Ce régime engendre donc des distorsions de concurrence.

Par ailleurs, en incitant à la délocalisation du réceptif il induit un affaiblissement dans la valorisation du produit touristique « France ». En effet des réceptifs français, établis sur l'ensemble du territoire et qui sont en relation constante avec des prestataires locaux de qualité (hôteliers, restaurateurs, etc.) sont sans doute mieux placés pour assurer une promotion homogène du territoire national dans son ensemble qu'une entité délocalisée à l'étranger, focalisée sur quelques sites phares de notre pays.

Supprimer cette distorsion est donc non seulement légitime mais aussi utile du point de vue de la politique de développement du tourisme dans l'ensemble du territoire.

Enfin ce mécanisme d'imposition est contraire aux objectifs de développement des entreprises françaises du tourisme sur les marchés étrangers.

Ce développement suppose d'attirer sur le territoire français des consommateurs extérieurs. C'est la spécificité et le paradoxe du marché du tourisme : exporter le produit « France » c'est avant tout importer sur le territoire français des consommateurs venus de marchés extérieurs.

Dans cette perspective grever le coût d'intervention du réceptif français d'une TVA qui devient une charge définitive pour le professionnel étranger souhaitant vendre le produit « France » sur son propre marché est contre- productif et constitue une double peine au sens que nous payons une TVA sur des achats TTC.

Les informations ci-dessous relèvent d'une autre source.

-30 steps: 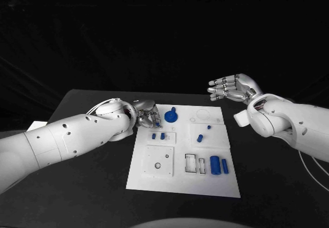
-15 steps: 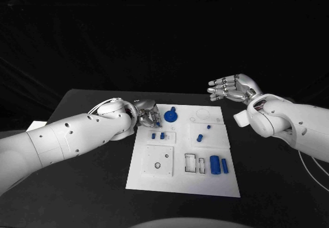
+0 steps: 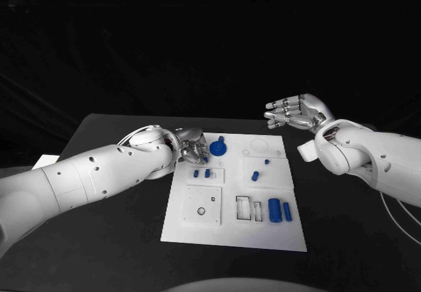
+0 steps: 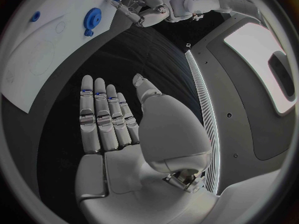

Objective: Assemble the parts on the task board

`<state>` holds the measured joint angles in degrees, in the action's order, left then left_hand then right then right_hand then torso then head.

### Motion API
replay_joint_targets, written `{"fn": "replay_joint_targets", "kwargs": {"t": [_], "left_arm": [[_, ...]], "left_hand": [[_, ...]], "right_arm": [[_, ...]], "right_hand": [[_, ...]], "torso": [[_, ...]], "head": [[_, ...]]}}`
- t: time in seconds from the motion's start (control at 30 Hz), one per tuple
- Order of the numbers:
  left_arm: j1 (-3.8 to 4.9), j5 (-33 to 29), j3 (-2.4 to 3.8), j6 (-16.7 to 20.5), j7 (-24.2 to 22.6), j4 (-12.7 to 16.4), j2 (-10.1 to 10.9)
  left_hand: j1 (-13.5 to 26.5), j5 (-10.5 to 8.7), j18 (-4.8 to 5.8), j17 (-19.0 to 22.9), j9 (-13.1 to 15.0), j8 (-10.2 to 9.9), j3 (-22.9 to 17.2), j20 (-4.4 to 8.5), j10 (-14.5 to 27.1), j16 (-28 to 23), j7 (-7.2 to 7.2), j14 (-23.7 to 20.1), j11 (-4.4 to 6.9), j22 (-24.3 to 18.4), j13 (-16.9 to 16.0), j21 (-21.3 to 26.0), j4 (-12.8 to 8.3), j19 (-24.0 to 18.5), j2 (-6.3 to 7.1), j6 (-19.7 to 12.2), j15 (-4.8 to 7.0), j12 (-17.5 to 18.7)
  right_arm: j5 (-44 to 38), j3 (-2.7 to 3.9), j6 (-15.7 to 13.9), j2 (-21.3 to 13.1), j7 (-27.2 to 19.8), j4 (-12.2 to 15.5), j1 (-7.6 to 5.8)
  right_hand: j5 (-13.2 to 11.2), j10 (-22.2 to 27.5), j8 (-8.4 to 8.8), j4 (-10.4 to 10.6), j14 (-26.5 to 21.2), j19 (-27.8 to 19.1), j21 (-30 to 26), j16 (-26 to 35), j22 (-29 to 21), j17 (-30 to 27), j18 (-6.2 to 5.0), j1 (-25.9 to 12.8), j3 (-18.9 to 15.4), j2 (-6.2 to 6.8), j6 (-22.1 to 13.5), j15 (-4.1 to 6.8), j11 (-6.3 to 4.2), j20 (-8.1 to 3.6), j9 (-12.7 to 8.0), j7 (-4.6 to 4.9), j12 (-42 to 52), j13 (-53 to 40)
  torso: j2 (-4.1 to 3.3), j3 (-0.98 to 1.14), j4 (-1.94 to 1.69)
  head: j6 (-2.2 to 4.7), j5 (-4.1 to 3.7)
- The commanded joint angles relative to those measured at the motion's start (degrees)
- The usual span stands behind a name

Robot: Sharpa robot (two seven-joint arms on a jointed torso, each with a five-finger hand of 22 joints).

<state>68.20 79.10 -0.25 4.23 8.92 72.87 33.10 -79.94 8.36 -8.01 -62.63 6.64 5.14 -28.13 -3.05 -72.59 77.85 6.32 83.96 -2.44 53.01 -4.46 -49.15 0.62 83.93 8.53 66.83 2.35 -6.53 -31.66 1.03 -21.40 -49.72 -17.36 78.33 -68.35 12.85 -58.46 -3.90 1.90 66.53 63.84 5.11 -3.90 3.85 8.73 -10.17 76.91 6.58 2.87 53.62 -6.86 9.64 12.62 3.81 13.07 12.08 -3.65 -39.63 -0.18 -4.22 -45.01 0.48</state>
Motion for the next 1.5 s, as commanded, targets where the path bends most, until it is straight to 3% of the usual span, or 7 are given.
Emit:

Exprimé différemment, si le tourisme doit être vu comme un axe de développement de notre économie grâce à l'apport des marchés extérieurs, tous les intermédiaires français qui contribuent à la commercialisation du produit « France » doivent pouvoir garantir à leurs homologues étrangers chargés de relayer leur action que, à l'instar de ce qui se passe dans l'industrie ou dans les autres secteurs des services, la TVA ne constituera pas une charge définitive quel que soit le mode de distribution choisi.